* **YOUR TASK**
All lines in the records below from the line with "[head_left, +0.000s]" through the line with "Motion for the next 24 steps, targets" are to be given again exactly, both ends included; the pictures are to be left out.

Records excerpted from a collection
□ □ □ □

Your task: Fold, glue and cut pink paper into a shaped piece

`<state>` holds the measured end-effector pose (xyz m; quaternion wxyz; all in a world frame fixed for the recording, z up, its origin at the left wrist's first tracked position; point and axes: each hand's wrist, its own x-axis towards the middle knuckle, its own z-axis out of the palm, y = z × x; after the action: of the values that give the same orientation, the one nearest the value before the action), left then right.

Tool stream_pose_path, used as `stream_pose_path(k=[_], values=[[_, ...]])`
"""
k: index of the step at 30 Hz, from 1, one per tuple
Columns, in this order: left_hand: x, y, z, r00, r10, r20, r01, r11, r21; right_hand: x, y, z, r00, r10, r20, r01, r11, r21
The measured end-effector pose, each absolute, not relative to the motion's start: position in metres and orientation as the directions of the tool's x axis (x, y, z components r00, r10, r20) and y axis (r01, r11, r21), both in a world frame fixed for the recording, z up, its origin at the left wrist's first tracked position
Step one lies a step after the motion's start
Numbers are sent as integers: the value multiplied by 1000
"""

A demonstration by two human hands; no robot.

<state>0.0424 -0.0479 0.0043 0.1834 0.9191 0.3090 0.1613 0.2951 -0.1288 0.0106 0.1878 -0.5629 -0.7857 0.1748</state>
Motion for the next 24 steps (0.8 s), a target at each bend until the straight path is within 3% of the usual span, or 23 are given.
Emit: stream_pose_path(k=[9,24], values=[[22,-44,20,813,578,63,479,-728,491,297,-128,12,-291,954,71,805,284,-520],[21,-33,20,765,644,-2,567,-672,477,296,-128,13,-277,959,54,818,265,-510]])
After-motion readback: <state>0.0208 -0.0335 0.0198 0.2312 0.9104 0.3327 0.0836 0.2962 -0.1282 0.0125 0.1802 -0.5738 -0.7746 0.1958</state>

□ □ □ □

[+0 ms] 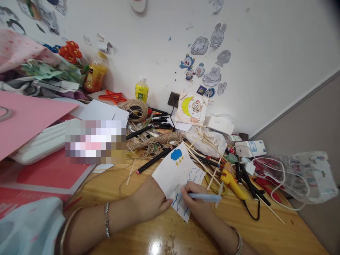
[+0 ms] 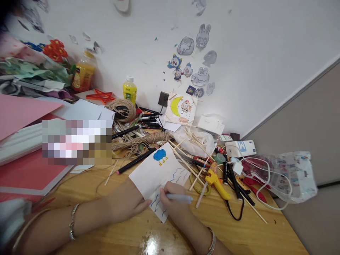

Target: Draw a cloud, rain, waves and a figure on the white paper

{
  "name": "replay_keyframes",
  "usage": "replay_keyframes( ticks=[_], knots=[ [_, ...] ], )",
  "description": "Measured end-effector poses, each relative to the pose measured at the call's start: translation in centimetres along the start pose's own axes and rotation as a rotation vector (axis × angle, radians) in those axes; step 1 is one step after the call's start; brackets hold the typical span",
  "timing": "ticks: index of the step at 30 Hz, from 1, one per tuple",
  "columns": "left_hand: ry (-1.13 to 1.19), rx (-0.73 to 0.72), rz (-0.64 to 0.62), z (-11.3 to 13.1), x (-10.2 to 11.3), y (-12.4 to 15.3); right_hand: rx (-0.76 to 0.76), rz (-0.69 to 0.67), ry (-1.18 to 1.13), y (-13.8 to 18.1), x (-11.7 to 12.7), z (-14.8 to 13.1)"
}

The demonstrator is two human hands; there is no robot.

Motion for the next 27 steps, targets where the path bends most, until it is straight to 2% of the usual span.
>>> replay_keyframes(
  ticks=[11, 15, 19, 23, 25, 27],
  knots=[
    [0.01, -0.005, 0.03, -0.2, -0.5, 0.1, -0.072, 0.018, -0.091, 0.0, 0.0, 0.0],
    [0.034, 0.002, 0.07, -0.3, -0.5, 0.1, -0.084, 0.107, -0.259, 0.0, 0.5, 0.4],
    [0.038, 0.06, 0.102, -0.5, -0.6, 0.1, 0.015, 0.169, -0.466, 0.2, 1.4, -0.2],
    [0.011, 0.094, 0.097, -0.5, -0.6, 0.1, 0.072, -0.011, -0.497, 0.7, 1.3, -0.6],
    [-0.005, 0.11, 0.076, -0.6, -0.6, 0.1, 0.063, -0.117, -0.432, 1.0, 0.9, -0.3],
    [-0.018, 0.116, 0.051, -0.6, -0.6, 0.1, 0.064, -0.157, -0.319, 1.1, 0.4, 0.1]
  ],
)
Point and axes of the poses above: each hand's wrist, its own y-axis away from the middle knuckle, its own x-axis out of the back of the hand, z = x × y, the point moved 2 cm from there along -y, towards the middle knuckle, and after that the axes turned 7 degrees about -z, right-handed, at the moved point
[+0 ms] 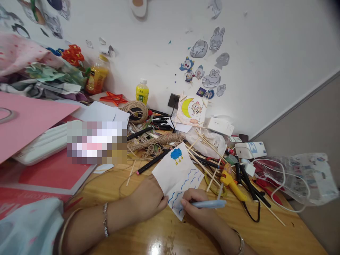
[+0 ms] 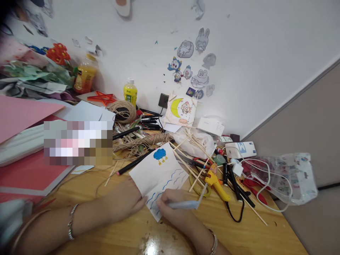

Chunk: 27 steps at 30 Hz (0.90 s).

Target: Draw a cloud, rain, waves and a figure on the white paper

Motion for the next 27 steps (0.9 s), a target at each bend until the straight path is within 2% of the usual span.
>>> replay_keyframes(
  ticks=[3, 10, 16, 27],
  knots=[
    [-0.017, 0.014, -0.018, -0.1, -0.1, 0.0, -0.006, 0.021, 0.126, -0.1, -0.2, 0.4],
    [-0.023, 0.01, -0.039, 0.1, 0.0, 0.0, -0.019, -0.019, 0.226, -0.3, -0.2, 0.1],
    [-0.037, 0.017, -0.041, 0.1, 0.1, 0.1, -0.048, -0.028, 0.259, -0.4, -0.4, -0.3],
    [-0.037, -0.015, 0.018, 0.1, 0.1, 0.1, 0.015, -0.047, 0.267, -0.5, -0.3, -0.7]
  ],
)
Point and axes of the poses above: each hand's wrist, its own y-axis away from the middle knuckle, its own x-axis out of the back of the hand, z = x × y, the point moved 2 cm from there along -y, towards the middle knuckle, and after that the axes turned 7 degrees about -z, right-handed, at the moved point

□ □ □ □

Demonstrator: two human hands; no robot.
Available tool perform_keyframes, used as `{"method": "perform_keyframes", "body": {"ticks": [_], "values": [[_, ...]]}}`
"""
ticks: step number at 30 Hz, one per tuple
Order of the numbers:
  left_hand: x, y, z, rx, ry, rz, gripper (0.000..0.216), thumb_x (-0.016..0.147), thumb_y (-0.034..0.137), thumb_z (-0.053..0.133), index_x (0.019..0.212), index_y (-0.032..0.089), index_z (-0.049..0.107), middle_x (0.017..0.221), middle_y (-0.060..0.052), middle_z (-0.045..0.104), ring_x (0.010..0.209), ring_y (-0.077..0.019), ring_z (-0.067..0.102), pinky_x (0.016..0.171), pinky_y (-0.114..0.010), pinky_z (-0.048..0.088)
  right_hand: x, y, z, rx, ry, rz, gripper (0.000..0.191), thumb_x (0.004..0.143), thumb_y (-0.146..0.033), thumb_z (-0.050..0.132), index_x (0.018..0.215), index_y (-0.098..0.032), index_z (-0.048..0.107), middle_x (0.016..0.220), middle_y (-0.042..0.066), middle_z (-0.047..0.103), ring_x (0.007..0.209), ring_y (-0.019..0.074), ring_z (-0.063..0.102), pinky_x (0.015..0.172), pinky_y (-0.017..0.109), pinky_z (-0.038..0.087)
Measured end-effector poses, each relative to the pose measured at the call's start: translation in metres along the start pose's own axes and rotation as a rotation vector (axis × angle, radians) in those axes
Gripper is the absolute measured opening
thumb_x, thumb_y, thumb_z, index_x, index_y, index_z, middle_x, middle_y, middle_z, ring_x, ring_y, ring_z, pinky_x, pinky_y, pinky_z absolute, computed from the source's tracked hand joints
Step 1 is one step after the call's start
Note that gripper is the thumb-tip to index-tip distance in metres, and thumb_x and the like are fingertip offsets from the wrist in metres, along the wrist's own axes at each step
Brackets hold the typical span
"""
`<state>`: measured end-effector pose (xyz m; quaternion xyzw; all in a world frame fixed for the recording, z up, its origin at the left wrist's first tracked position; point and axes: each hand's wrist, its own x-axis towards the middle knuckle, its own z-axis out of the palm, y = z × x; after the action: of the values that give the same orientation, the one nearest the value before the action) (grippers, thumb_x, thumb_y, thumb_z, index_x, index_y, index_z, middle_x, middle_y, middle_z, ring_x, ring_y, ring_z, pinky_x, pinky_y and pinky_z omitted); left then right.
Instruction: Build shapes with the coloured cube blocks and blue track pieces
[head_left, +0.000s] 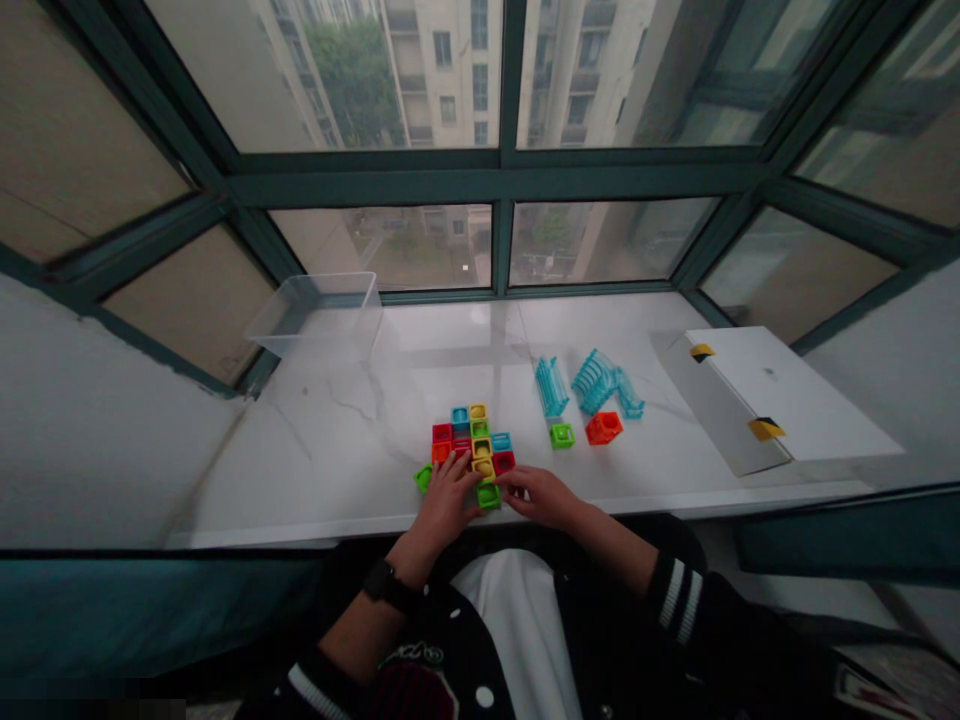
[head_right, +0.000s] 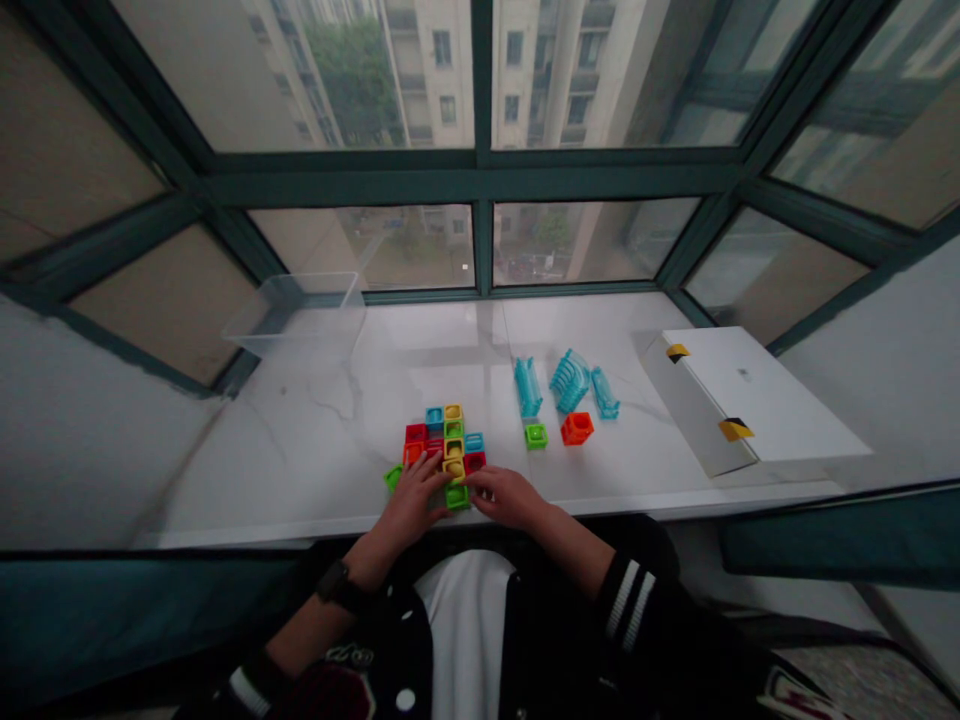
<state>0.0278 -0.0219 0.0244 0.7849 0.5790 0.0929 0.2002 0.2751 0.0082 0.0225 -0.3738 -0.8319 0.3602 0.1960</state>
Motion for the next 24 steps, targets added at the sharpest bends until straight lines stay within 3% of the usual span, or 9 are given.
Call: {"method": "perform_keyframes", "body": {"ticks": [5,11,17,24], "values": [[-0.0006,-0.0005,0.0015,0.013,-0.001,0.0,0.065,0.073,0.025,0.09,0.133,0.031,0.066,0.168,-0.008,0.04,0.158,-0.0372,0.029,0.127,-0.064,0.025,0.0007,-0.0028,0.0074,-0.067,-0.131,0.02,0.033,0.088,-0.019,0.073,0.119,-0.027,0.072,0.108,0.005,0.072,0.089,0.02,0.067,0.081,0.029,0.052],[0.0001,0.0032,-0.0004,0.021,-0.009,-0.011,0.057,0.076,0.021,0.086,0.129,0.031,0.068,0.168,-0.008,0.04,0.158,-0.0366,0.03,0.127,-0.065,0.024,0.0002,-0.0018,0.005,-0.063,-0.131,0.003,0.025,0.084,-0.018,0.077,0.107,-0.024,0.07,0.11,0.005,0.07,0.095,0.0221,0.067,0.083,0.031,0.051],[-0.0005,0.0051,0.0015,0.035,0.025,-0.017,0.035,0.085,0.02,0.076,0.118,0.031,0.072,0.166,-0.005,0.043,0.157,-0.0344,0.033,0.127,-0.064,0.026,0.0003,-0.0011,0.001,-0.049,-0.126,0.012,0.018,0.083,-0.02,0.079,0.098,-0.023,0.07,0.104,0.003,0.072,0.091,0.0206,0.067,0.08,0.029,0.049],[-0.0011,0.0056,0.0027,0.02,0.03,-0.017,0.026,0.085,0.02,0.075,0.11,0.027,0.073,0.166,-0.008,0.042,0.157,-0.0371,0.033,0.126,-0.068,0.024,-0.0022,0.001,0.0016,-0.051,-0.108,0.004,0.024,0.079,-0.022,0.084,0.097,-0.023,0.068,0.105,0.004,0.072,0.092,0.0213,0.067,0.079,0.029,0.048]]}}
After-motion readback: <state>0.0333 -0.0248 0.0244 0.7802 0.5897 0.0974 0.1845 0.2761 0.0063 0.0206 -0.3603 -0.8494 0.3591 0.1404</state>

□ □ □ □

* **SOLVED EXERCISE**
[head_left, +0.000s] 
[head_right, +0.000s] 
<state>0.0278 -0.0219 0.0244 0.7849 0.5790 0.0929 0.2002 0.2751 0.0082 0.0225 -0.3738 -0.8319 0.3602 0.1960</state>
Motion for the next 24 steps, targets added at the sharpest bends until straight lines stay within 3% of the usual span, or 9 are given.

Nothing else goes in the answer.